- VHS cover
- Also known as: Introducing... Janet
- Genre: Comedy
- Written by: Nada Harcourt Michael Glassbourg
- Directed by: Glen Salzman Rebecca Yates
- Starring: Jim Carrey Adah Glassbourg
- Music by: Rainer Wiens
- Country of origin: Canada
- Original language: English

Production
- Producers: Glen Salzman Rebecca Yates
- Cinematography: Rene Ohashi
- Editors: James Lahti Mairin Wilkinson
- Running time: 55 minutes
- Production companies: Canadian Broadcasting Corporation CineFlics

Original release
- Release: September 21, 1981

= Rubberface =

Rubberface is a 1981 television film aired on CBC and starring Jim Carrey in his film and television debut. Originally titled Introducing... Janet, it was changed to Rubberface for the video release after Carrey's success.

==Plot==
Janet is a high school student who frequently acts out as a class clown, as she feels it is the only way she can gain acceptance from her peers. She is tasked with writing an essay about what makes people laugh. During her investigations she encounters a dishwasher named Tony, who wants to become a professional comedian. He's dismayed by his lack of success and solicits Janet's help in creating a good act for an upcoming standup competition. In exchange, Tony recommends that Janet be herself rather than continually play the clown.

At the contest Tony pretends to have laryngitis and urges Janet to take his place on stage. Although nervous, Janet is successful in making the audience laugh.

== Cast ==
- Adah Glassbourg as Janet Taylor
- Jim Carrey as Tony Moroni
- Lynne Deragon as Judith
- Ann-Marie MacDonald as Merilee
- Helene Udy as Suzanne
- Larry Horowitz as Freddy Goodman
- Marla Lukofsky as Donna Cherry
- Michael Glassbourg as Carlos Smith

== Production ==
The film's script was written by Michael Glassbourg, who portrayed a stand-up comedian in the film. His younger sister Adah was cast as Janet after he encouraged her to audition. She did not believe that she would receive the role as she "was 25, inexperienced and slender trying out for a part of a fat 16-year-old." The Glassbourgs' younger sibling Emil was also cast in a minor role as an ice-cream vendor.

Filming took place in Toronto and Adah gained 10 pounds in order to portray Janet. Jim Carrey was brought in to portray the character of Tony; the CBC later noted that he was 19-years-old when the film was made. The film marked the first appearance of Jim Carrey in film or television.

==Release==
Rubberface, initially titled Introducing... Janet, was first aired as a made-for-television film for the Canadian Broadcasting Corporation on 20 September 1981. The title and cover art were later changed for Vidmark's home video release in order to focus on Jim Carrey, who was in approximately a fourth of the film and was not the central character.
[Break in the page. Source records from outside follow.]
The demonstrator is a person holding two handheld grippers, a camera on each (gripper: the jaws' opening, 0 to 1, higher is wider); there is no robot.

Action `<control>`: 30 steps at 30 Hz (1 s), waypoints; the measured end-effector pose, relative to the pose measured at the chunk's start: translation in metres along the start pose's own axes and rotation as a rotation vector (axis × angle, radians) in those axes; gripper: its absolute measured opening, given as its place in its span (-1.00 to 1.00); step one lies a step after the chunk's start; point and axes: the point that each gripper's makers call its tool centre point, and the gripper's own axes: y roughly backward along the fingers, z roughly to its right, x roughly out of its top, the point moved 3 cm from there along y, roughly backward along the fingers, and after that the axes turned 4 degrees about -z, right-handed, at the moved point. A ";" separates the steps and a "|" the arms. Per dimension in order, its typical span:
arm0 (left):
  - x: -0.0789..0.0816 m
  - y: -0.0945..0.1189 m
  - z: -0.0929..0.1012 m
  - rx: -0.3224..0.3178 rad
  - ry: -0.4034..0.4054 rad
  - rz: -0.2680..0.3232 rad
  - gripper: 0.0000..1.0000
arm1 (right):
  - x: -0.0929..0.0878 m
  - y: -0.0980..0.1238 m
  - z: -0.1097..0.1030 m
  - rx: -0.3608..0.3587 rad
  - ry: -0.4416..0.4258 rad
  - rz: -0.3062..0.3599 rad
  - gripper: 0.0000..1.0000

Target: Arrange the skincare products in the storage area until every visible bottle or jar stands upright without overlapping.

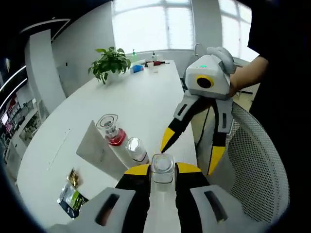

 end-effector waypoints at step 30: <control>-0.011 -0.031 -0.039 0.033 0.053 0.046 -0.59 | 0.002 0.007 0.019 -0.074 -0.141 0.065 0.80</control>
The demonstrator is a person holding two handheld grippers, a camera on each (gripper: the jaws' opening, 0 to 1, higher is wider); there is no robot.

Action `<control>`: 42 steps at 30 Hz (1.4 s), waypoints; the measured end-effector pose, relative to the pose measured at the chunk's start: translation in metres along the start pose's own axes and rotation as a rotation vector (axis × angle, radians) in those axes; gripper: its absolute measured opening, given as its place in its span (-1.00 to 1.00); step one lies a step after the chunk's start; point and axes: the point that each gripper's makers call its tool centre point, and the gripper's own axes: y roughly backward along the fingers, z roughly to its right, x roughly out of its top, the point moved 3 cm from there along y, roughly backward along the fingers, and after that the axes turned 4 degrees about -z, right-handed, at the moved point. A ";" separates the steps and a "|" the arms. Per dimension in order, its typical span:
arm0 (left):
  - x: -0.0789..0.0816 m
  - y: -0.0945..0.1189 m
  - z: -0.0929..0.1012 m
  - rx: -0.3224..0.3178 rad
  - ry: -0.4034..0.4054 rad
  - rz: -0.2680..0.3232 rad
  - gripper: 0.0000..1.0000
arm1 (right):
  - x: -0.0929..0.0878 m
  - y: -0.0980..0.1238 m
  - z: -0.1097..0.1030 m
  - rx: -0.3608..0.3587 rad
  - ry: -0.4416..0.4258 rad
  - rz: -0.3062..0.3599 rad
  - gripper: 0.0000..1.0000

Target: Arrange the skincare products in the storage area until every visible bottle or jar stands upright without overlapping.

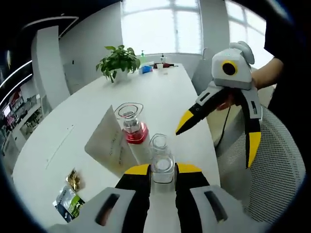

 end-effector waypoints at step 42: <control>0.006 0.000 -0.010 0.025 -0.002 0.043 -0.39 | 0.000 -0.001 0.000 -0.004 -0.014 -0.005 0.85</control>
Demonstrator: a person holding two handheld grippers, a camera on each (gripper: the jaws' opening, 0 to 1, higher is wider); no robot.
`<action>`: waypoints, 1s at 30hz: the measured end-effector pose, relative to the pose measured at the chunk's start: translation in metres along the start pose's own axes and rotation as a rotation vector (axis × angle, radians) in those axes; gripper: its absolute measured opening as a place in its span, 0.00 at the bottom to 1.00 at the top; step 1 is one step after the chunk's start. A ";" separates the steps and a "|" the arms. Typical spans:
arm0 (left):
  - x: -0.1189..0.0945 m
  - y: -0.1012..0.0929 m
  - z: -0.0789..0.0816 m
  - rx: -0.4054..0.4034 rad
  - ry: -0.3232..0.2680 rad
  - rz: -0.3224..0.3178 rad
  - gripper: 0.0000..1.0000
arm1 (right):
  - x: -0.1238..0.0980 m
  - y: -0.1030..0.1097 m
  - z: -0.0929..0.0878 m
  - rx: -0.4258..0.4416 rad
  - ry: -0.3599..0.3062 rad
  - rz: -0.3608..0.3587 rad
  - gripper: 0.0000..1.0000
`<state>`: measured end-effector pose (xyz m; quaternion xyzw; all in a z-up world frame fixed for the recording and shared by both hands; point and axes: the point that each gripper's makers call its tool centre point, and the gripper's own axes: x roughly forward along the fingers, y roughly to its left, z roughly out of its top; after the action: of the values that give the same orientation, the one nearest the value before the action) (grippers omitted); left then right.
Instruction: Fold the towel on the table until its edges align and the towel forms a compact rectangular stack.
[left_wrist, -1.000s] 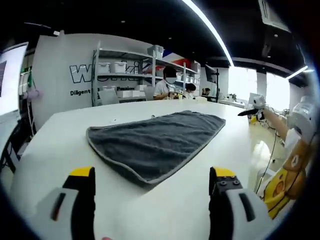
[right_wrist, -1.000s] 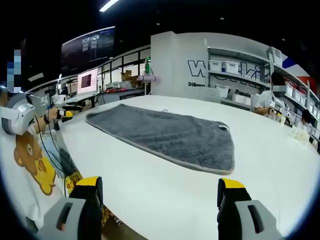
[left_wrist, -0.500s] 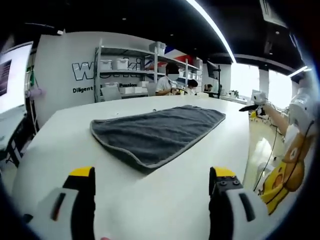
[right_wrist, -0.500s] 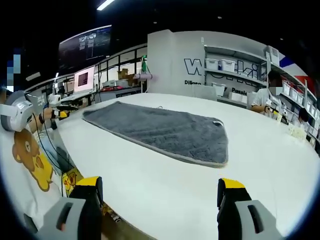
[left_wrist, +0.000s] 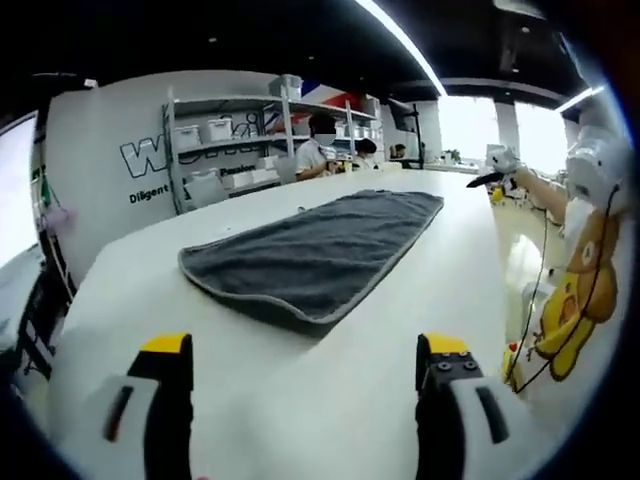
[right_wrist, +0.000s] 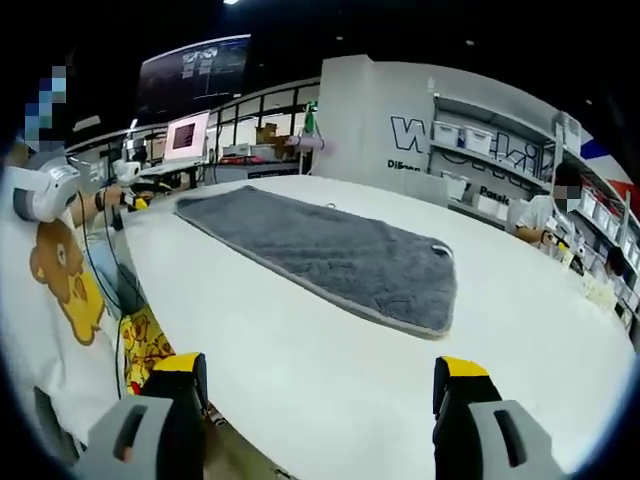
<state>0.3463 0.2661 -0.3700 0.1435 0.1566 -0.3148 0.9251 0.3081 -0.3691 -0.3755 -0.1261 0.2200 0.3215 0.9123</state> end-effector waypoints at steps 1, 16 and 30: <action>0.002 0.000 0.001 0.032 -0.004 -0.021 0.92 | 0.000 0.000 0.000 0.001 -0.001 0.000 0.98; 0.039 -0.004 0.019 0.356 -0.008 -0.343 0.72 | -0.010 0.006 0.009 0.000 0.015 -0.021 0.98; 0.060 -0.004 0.006 0.534 0.007 -0.489 0.52 | -0.020 0.021 0.016 0.010 0.039 -0.077 0.98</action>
<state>0.3904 0.2280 -0.3880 0.3396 0.1018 -0.5560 0.7518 0.2857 -0.3574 -0.3536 -0.1364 0.2344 0.2827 0.9201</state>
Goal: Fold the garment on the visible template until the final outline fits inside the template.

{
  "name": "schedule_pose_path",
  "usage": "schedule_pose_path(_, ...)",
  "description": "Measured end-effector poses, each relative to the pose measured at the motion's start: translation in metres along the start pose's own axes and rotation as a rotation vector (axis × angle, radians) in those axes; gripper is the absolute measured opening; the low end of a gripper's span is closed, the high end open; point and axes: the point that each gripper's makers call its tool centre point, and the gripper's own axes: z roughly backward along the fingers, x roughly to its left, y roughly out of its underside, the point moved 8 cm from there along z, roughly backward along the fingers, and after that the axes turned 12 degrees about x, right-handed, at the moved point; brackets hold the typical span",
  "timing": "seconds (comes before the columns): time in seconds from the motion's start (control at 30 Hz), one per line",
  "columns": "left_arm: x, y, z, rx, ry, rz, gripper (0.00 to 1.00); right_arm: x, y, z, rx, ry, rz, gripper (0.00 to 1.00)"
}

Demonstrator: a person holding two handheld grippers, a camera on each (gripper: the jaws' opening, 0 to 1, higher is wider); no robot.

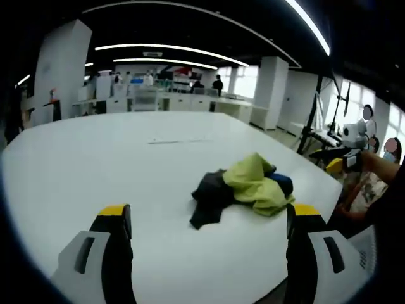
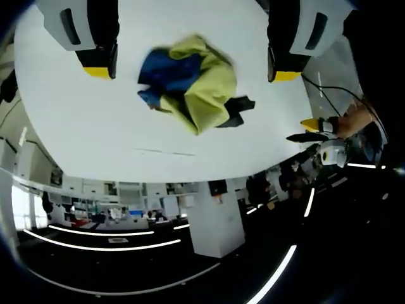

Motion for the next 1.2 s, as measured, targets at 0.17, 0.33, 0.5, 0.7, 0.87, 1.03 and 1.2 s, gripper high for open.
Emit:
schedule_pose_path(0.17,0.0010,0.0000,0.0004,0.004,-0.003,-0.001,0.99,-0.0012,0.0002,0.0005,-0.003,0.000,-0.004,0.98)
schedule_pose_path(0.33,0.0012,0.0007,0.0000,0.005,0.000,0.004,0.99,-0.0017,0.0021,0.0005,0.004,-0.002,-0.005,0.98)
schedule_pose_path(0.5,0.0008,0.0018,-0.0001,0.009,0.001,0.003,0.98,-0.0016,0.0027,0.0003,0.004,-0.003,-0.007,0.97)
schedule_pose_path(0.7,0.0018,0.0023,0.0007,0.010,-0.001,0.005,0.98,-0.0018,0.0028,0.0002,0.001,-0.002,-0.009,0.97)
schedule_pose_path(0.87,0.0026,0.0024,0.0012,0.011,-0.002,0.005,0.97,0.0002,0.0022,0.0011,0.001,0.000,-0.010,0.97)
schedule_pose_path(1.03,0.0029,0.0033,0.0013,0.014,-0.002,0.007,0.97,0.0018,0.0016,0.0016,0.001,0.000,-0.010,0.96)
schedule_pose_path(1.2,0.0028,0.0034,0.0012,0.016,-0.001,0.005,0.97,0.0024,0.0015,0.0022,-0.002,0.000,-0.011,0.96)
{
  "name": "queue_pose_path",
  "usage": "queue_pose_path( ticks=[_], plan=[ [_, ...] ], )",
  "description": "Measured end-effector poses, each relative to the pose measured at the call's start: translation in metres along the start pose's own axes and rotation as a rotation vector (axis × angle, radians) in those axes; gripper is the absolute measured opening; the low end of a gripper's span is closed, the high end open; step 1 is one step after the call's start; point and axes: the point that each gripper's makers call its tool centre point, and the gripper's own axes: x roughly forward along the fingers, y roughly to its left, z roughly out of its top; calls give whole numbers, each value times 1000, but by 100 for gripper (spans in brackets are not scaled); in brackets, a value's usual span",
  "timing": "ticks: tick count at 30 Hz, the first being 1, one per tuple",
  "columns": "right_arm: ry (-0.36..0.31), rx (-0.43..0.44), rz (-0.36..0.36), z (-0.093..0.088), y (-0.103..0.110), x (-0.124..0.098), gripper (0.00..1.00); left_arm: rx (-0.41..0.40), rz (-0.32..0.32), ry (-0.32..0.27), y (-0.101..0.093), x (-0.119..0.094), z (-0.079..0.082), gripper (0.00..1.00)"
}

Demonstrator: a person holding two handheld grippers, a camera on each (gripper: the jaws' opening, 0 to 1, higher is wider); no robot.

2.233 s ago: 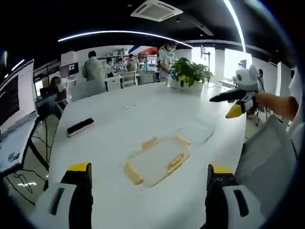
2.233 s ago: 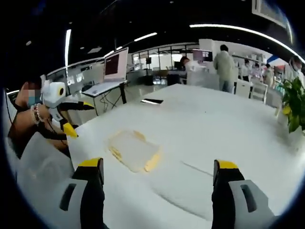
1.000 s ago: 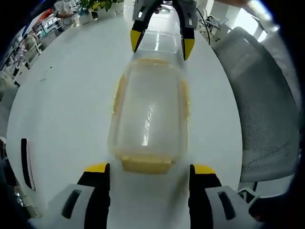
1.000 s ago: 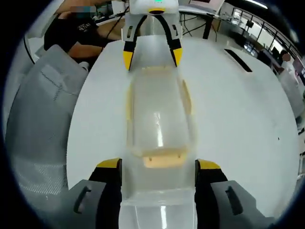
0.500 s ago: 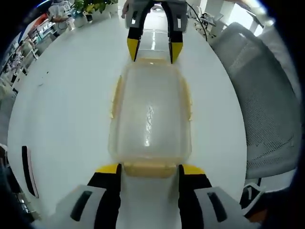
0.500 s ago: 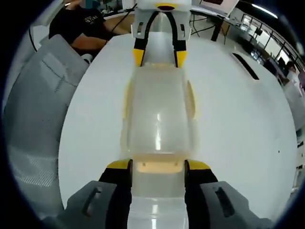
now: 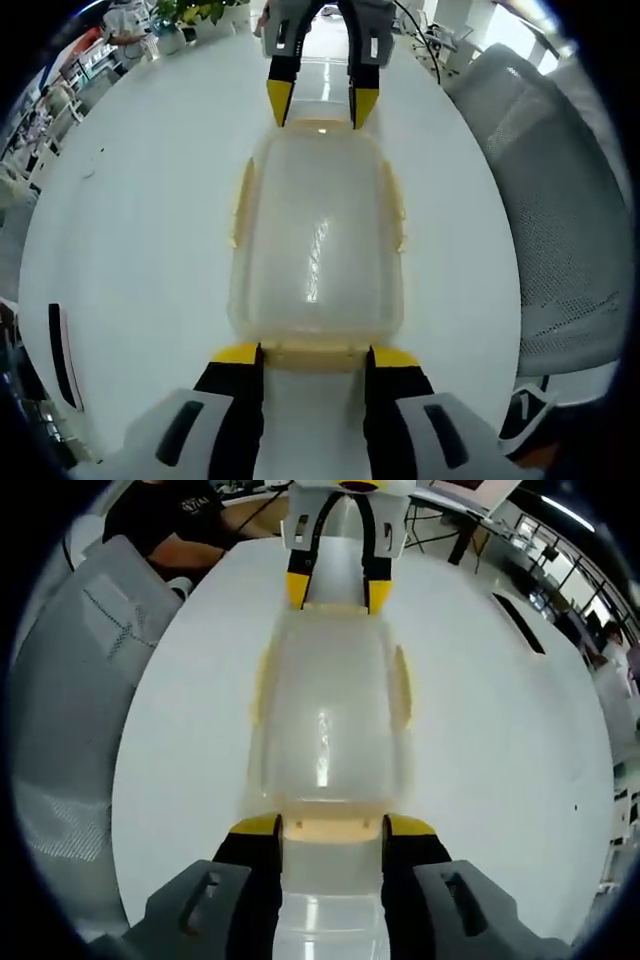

Rubberface was released on DVD through Lionsgate Home Entertainment on January 23, 2007.

== Reception ==
Jim Bawden of The Toronto Star reviewed the film in 1981, noting that the initial portrayal of Janet and high school cliques were fairly accurate but that the film's upbeat ending felt contrived and "inconsistent with everything she has experienced up until then."

The film received additional attention after its re-release with a new title to capitalize on Carrey's success. Randall King covered the movie's Vidmark release in 1995 for The Winnipeg Sun, calling it "simply another example of recycled success."

Jeffrey Robinson of DVD Talk reviewed the film, calling it mediocre and that while there were some decent laughs and chemistry between the performers, the film was "not all that entertaining". Donald Liebenson of The Weekender covered Rubberface in a retrospective of Carrey's work, calling it "actually a very sweet 48-minute featurette".